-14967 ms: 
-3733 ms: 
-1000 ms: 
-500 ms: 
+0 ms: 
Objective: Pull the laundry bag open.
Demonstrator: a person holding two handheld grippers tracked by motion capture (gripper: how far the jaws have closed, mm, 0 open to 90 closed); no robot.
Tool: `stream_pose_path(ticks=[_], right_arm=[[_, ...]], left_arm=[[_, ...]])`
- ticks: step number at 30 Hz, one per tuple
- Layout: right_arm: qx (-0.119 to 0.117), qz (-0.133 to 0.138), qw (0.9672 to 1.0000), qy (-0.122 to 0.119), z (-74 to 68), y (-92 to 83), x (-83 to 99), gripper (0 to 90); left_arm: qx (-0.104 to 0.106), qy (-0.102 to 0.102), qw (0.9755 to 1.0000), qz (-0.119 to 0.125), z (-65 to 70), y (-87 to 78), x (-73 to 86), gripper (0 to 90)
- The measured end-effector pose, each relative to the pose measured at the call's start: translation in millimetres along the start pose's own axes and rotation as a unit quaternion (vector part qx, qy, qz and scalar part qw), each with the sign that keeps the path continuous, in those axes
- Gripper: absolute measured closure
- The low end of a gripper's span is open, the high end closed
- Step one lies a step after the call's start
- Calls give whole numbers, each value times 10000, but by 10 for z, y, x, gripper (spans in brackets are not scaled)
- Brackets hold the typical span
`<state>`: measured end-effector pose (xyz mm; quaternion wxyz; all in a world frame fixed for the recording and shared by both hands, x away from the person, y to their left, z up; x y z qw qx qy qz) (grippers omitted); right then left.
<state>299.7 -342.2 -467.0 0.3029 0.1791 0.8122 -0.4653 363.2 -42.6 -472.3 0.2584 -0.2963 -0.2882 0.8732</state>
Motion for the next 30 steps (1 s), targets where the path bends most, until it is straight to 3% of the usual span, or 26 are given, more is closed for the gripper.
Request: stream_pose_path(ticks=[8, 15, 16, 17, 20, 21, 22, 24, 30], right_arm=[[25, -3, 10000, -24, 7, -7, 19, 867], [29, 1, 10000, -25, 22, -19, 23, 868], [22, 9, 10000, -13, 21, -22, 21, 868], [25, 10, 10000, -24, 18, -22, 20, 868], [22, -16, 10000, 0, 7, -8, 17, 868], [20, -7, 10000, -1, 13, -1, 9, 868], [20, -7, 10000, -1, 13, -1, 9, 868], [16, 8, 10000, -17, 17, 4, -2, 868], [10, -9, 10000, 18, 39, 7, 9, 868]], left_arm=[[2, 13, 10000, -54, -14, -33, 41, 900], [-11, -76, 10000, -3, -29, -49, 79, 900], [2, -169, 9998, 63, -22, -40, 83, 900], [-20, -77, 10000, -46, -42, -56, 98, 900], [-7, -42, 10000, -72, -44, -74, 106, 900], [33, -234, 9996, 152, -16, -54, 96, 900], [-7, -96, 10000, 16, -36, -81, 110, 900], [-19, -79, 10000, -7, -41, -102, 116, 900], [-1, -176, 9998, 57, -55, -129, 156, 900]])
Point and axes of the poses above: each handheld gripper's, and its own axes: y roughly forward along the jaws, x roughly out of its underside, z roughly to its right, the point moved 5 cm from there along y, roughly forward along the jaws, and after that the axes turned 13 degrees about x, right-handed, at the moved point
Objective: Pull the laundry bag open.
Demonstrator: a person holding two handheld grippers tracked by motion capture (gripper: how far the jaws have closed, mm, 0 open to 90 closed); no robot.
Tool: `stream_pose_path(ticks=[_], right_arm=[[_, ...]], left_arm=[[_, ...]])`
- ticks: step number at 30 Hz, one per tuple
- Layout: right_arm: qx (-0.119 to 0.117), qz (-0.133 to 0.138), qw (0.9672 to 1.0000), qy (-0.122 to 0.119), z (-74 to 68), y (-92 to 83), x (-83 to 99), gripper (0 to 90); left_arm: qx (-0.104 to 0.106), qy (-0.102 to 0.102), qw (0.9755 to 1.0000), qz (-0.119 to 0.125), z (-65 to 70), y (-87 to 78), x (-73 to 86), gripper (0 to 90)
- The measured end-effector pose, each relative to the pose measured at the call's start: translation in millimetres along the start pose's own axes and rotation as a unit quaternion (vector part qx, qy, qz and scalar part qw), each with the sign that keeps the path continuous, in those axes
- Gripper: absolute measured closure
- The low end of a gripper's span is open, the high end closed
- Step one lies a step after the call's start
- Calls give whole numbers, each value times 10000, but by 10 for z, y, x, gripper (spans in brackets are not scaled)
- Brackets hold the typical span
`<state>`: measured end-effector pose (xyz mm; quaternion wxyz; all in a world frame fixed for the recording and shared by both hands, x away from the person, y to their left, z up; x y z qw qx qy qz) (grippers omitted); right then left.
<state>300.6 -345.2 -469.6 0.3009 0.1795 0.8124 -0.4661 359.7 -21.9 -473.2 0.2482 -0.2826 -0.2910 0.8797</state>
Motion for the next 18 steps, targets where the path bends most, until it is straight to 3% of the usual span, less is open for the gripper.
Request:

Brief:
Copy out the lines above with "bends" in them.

Finished task:
Motion for the next 30 steps (1 s), targets where the path bends most, until it is straight to 3% of the usual span, or 26 are given, more is closed for the gripper.
Motion for the next 18 steps, targets where the path bends most, until it is straight to 3% of the usual span, less is open for the gripper.

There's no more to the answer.